Huckabee’s position on the government and the economy has brought some blistering criticism on him from numerous quarters, not least of whom is Larry Kudlow (you can see an interview between Huckabee and Kudlow here and here.).
However, John Mark Reynolds–who has been eminently fair and honest in both his criticisms and praises of Huckabee–defends Huckabee on this issue:
For the first time, Huckabee put his total values package on display.
If you think libertarian=conservative, then you cannot see how he can square all his beliefs. If, like a Burke conservative, you recognize that we not going to repeal the New Deal immediately, then Huckabee makes sense.
He wants a small government, as small as he can reasonably and decently actually get. He wants one which acts, since the people want it to act, for the middle class, poor, and for traditional values.
Huckabee changed my mind tonight about “who he is.” Because he is religious (and anti-evolution) many think he is like the Boy Orator from the Platte, William Jennings Bryan.
Bryan, however, was never the successful executive that Huckabee has been.
In policies and rhetoric, Huckabee is most like the Bull Moose version of Theodore Roosevelt in his domestic policy ideas.
Roosevelt wanted a government big enough to counter-balance big business. He was a “trust buster” and conservationist. While not hating the rich, he did not trust them. He sounded a lot like the modern Huckabee.
Perhaps Huckabee should stop trying to channel Reagan (who was much more pro-business and radically free market) and start talking up T.R.*
Reynolds’ analysis calls to mind G.K. Chesterton’s passage in Orthodoxy on how Christians should understand wealth:
Only the Christian Church can offer any rational objection to a complete confidence in the rich. For she has maintained from the beginning that the danger was not in man’s environment, but in man. Further, she has maintained that if we come to talk of a dangerous environment, the most dangerous environment of all is the commodious environment. I know that the most modern manufacture has been really occupied in trying to produce an abnormally large needle. I know that the most recent biologists have been chiefly anxious to discover a very small camel. But if we diminish the camel to his smallest, or open the eye of the needle to its largest — if, in short, we assume the words of Christ to have meant the very least that they could mean, His words must at the very least mean this — that rich men are not very likely to be morally trustworthy. Christianity even when watered down is hot enough to boil all modern society to rags. The mere minimum of the Church would be a deadly ultimatum to the world. For the whole modern world is absolutely based on the assumption, not that the rich are necessary (which is tenable), but that the rich are trustworthy, which (for a Christian) is not tenable. You will hear everlastingly, in all discussions about newspapers, companies, aristocracies, or party politics, this argument that the rich man cannot be bribed. The fact is, of course, that the rich man is bribed; he has been bribed already. That is why he is a rich man. The whole case for Christianity is that a man who is dependent upon the luxuries of this life is a corrupt man, spiritually corrupt, politically corrupt, financially corrupt. There is one thing that Christ and all the Christian saints have said with a sort of savage monotony. They have said simply that to be rich is to be in peculiar danger of moral wreck. It is not demonstrably un-Christian to kill the rich as violators of definable justice. It is not demonstrably un-Christian to crown the rich as convenient rulers of society. It is not certainly un-Christian to rebel against the rich or to submit to the rich. But it is quite certainly un-Christian to trust the rich, to regard the rich as more morally safe than the poor.

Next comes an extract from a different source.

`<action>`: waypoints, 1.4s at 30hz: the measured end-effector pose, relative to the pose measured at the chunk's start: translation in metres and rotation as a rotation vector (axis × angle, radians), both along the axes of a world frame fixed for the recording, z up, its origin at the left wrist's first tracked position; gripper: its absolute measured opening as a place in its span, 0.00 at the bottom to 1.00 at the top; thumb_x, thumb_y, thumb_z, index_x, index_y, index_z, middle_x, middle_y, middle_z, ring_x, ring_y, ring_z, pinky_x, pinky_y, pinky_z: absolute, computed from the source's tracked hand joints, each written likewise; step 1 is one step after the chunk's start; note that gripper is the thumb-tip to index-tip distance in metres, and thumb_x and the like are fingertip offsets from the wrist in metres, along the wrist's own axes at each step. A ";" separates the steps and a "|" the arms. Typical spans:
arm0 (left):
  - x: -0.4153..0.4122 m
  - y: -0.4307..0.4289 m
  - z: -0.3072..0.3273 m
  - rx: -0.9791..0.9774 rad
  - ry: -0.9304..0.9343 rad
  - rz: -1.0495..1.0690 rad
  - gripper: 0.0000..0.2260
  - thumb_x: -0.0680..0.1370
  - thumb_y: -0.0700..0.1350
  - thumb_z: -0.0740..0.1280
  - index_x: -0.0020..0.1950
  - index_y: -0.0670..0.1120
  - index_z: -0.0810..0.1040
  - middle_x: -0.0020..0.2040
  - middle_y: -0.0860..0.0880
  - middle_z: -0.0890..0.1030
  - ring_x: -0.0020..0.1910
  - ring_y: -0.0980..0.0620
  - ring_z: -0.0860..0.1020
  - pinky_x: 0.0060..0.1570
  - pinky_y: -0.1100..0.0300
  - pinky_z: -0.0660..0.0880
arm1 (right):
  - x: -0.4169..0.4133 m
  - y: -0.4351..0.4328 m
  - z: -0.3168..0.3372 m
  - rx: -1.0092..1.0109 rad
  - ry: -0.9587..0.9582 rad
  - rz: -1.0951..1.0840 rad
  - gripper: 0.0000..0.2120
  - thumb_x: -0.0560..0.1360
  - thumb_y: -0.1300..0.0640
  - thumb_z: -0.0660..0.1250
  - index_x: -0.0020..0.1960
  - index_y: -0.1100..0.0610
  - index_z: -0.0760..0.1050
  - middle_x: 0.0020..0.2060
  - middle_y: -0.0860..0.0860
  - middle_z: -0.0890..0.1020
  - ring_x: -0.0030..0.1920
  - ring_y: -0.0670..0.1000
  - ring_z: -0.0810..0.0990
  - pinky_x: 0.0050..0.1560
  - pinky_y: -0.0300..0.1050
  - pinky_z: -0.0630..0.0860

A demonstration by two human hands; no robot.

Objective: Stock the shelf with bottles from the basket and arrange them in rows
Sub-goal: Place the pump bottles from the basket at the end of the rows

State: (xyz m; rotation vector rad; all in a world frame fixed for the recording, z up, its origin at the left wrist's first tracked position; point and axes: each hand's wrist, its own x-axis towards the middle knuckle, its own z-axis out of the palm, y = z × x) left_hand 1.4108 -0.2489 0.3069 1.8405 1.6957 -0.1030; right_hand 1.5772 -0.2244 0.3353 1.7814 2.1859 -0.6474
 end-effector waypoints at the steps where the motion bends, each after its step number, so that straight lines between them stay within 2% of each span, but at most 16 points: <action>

Such a distrust of the rich led Chesterton to argue for distributism, which attempts to place the means of production in as many hands as possible, though not through state control. Huckabee’s position is not distributivism, but it’s (healthy) suspicion of wealth and unrestrained Catholicism is reminiscent of Chesterton. Given his use of Chesterton in his Iowa victory speech, it’s possible that the portly apologist is lurking behind Huckabee’s domestic policies.

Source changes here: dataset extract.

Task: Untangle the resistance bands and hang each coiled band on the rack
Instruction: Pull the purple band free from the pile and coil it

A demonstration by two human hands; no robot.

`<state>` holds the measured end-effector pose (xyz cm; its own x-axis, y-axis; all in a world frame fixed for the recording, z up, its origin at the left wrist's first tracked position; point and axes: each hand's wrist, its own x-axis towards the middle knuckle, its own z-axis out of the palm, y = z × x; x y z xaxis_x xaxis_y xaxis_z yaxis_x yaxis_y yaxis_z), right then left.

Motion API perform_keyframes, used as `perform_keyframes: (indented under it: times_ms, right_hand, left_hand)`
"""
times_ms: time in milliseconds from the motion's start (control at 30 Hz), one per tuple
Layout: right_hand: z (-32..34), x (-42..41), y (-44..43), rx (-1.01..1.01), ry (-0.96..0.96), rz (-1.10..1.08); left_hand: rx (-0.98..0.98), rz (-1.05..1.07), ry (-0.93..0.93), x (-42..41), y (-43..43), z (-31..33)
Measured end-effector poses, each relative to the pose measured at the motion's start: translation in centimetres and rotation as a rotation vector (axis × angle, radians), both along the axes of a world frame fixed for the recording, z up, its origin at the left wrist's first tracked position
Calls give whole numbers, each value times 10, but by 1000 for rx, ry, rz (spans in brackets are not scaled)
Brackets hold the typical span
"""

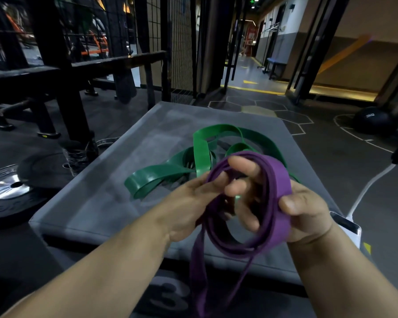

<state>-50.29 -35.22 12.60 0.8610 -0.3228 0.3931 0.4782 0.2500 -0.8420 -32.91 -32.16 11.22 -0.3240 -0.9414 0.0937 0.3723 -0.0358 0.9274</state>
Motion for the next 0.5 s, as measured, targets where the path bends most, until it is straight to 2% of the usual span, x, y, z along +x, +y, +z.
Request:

*Reynolds’ extends his comparison to TR only to Huckabee’s domestic policy, claiming that Huckabee’s foreign policy is “just a mess” and isn’t close to TR. However, Huckabee’s foreign policy supports a stronger military, overwhelming force when needed, and military action against Iran as a last option. While Huckabee also accused the current administration of having an “arrogant bunker mentality,” I fail to see how those statements entail that Huckabee isn’t “carrying a big stick.” If anything, I read his foreign policy as being more TR-esque than any so far, in that Huckabee also wants to “speak softly,” an exhortation which the current administration has clearly ignored in the war on terror.